Attirée par la musique de ces paroles, Simone était venue à son tour s’agenouiller aux pieds de Raymond, levant vers lui ses grands yeux noirs dont les pupilles agrandies disaient la ferveur de sa sensualité. Un frémissement de son corps courba sa tête sur les genoux de Raymond qui, se penchant doucement, mit un baiser sur la nuque de Simone. Elle écouta longuement la pensée de ce baiser, et puis, accrochant ses mains au cou de Raymond, elle attira sa bouche vers sa bouche. Ils burent longuement la spiritualité de leurs âmes.

Lorsque Simone releva la tête, les yeux noyés d’une eau de songe, ses cheveux s’effondrèrent sur ses épaules.
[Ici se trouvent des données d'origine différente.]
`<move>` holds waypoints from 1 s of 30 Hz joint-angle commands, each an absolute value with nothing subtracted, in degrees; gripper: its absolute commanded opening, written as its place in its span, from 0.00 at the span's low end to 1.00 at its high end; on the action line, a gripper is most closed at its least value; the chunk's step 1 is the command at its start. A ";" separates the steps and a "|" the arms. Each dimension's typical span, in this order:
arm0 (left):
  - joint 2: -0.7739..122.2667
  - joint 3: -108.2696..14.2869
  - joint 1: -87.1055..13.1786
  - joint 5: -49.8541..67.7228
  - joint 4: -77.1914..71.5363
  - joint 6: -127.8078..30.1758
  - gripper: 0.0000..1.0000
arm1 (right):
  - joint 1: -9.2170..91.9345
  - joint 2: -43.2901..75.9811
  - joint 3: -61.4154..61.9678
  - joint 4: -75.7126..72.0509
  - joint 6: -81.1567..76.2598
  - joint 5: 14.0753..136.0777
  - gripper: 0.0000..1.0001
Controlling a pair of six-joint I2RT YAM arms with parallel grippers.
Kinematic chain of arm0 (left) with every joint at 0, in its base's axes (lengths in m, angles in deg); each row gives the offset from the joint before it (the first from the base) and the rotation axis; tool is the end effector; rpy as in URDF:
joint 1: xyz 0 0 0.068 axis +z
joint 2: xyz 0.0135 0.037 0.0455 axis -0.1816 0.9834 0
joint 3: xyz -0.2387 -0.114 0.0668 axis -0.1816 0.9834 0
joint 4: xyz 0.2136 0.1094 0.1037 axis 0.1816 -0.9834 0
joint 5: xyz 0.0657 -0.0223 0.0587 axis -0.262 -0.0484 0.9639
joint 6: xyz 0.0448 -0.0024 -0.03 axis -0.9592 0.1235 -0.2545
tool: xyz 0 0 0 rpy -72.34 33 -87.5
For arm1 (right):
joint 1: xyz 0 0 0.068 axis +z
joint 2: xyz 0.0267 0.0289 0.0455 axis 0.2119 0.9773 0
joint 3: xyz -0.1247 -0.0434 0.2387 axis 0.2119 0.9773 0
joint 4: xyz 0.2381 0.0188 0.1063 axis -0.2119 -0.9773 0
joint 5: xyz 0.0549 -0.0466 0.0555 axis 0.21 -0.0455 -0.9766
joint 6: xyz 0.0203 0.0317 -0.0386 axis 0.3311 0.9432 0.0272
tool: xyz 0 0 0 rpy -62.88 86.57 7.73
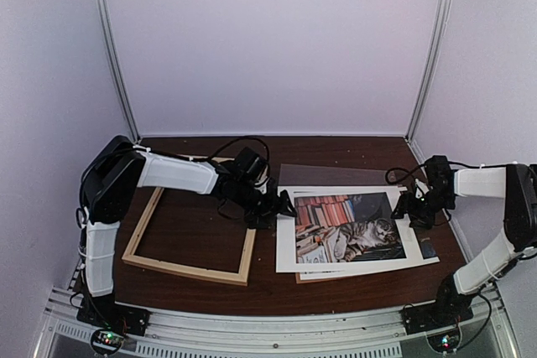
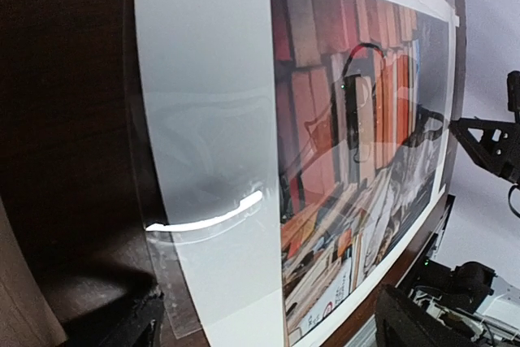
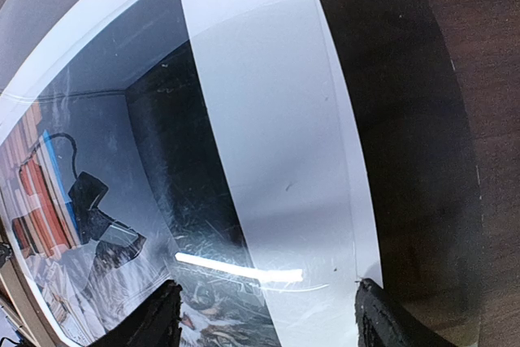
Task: Put the photo into the frame
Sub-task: Pick up the glass panel from the mat board.
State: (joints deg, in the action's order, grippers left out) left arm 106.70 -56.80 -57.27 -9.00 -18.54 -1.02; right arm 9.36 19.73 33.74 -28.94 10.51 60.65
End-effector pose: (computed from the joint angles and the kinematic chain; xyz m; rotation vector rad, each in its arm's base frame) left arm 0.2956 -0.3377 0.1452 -0.0922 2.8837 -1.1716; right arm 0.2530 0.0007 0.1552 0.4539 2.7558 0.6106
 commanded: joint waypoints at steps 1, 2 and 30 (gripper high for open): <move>104.42 -57.87 -56.74 -3.19 -25.06 -5.62 0.91 | 9.95 20.69 36.16 -31.47 11.13 61.48 0.73; 104.57 -57.77 -56.78 -3.29 -25.37 -5.78 0.91 | 9.95 20.76 36.10 -31.40 11.13 61.45 0.73; 107.37 -54.35 -57.31 -12.88 -8.74 2.98 0.90 | 9.95 20.58 36.42 -29.98 12.81 56.40 0.72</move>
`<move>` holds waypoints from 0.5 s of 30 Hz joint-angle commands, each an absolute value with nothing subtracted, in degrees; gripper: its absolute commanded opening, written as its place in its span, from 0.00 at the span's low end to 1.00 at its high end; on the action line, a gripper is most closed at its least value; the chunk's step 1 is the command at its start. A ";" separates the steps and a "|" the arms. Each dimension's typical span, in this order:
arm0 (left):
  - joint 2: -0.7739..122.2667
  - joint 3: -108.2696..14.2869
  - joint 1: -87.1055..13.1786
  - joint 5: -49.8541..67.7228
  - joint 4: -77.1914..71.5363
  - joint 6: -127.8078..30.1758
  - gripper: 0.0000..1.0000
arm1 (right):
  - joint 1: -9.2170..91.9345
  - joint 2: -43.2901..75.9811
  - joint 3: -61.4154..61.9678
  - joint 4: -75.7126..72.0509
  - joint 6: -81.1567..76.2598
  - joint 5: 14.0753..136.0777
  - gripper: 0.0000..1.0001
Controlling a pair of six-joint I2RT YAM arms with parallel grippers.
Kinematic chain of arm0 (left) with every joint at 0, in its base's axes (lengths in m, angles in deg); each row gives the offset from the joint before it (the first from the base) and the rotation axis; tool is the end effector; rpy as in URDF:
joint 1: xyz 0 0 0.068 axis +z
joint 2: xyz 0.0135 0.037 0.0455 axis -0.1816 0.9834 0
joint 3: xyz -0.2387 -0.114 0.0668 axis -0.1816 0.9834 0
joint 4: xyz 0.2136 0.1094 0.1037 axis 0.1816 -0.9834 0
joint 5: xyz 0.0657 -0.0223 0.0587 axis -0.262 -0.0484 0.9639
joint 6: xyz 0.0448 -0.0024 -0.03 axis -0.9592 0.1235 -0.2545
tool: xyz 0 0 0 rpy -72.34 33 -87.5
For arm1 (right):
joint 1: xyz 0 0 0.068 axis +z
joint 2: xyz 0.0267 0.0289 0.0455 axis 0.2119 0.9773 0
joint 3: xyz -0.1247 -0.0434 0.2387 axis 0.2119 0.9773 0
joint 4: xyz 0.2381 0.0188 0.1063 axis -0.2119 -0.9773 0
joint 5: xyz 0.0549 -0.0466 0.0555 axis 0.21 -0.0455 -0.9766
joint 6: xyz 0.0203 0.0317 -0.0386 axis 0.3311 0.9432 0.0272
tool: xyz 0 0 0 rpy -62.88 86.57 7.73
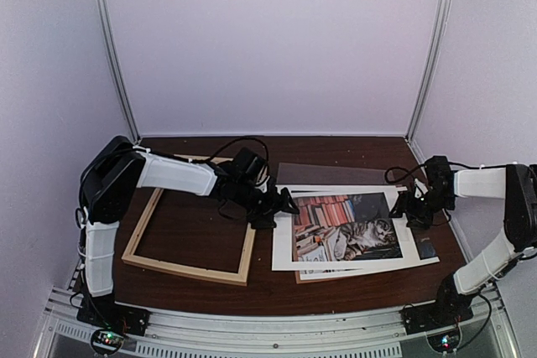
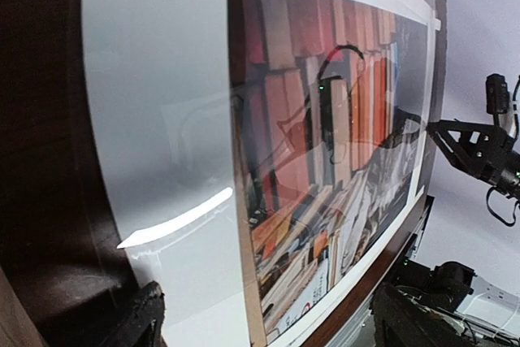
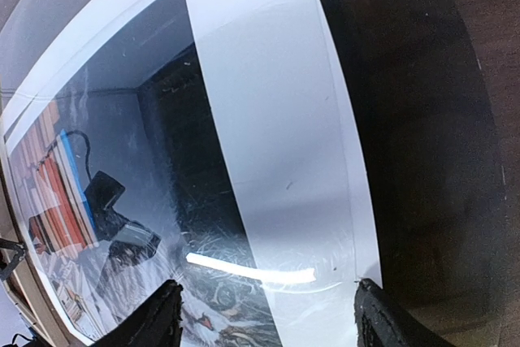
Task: Put the photo into the frame
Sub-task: Pick up the glass panel from the mat board.
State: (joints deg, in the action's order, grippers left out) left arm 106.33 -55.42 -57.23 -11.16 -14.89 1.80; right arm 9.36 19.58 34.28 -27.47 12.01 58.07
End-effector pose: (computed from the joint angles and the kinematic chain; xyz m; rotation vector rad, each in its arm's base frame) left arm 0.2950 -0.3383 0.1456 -0.1257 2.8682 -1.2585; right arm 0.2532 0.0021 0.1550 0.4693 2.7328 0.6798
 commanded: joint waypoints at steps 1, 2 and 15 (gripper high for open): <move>107.41 -54.17 -57.27 -13.13 -7.97 3.24 0.90 | 9.95 20.60 36.43 -30.02 12.75 56.42 0.72; 107.42 -53.92 -57.23 -13.34 -7.06 3.50 0.90 | 9.95 20.68 36.40 -30.08 12.72 56.37 0.72; 106.13 -61.12 -56.98 2.82 -26.62 -11.92 0.91 | 9.54 21.13 33.86 -31.98 11.89 59.65 0.73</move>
Elle secoua sa belle tête pour en épandre les vagues et dit en riant :

— Les cheveux sont faits pour tomber !

Raymond noya ses mains dans cette nuit dorée et, y engloutissant son visage, en respira longuement le parfum mystique et sensuel.
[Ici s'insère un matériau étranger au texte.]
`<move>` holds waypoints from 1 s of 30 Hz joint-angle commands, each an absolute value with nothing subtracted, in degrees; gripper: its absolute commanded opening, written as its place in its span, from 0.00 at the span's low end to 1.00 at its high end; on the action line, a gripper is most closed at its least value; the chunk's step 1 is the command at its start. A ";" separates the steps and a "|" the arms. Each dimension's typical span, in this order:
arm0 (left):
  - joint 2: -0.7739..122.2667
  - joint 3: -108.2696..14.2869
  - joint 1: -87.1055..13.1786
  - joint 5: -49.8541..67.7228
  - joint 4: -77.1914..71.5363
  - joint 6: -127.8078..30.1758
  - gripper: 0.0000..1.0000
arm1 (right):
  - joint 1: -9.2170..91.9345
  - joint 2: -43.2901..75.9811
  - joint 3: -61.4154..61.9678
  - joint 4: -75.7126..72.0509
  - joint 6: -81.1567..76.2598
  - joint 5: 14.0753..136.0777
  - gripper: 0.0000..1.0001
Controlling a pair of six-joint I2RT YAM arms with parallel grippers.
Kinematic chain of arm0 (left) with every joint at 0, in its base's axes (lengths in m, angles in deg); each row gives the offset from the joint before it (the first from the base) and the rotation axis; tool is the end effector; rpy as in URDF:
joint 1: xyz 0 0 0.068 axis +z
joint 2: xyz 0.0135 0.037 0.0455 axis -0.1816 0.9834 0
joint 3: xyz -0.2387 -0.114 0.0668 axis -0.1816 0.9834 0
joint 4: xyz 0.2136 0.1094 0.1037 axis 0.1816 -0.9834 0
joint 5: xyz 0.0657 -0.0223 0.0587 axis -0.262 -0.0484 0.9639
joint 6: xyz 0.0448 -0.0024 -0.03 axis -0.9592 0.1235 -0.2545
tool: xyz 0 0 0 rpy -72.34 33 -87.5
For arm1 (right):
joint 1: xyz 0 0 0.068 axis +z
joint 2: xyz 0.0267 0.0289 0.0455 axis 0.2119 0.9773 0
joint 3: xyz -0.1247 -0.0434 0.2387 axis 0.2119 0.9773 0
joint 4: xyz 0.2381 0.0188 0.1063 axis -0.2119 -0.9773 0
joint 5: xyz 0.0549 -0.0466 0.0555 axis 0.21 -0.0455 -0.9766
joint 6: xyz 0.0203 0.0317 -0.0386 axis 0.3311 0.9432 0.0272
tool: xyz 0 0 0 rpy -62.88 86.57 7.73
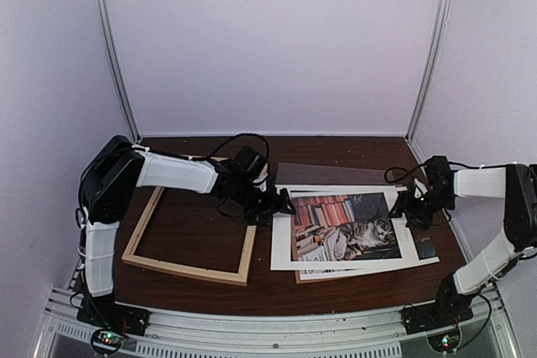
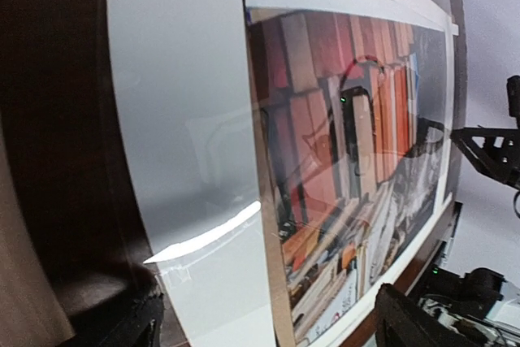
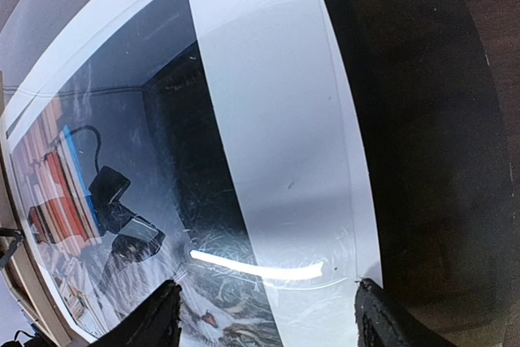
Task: Put the photo into the frame
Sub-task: Pick up the glass panel from the mat board.
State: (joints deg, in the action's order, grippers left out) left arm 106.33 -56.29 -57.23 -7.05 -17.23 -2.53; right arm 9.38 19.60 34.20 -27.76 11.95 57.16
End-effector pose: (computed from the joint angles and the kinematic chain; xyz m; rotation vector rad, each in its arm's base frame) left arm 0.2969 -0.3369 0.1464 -0.0643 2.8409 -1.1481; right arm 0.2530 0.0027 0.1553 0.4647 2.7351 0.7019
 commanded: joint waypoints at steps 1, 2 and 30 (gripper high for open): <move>106.41 -62.05 -56.96 4.99 -28.31 -13.42 0.91 | 9.37 21.47 33.62 -32.07 11.71 59.99 0.73; 106.71 -62.96 -56.96 6.53 -29.79 -14.85 0.91 | 9.22 21.79 33.37 -32.13 11.59 60.44 0.73; 116.58 -68.61 -57.78 2.96 -31.33 -15.60 0.88 | 8.98 25.02 31.60 -28.10 14.99 53.89 0.70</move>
Déjà ses lèvres gagnaient la chair nue des épaules et ses mains dégrafaient le corsage de Simone pour cueillir son sein ; mais Simone, saisissant les mains de Raymond, les écarta doucement du fruit secret qu’elles voulaient cueillir, et les baisant tendrement :

— Laissez-moi venir à vous lentement, afin que ma pensée soit tout envahie. Ne sentez-vous pas déjà que je suis toute à vous, Raymond ?


Raymond vécut, les deux jours suivants, avec la sensation de ce baiser, petite rose rouge et brûlante qui s’était écrasée sur sa bouche.

— Même si je ne devais jamais posséder Simone plus complètement, se disait-il, je garderais encore longtemps la sensation d’avoir pénétré dans sa pensée vivante. Et il entrait une si pure mysticité dans son amour qu’il ne désirait presque pas un plus complet abandon.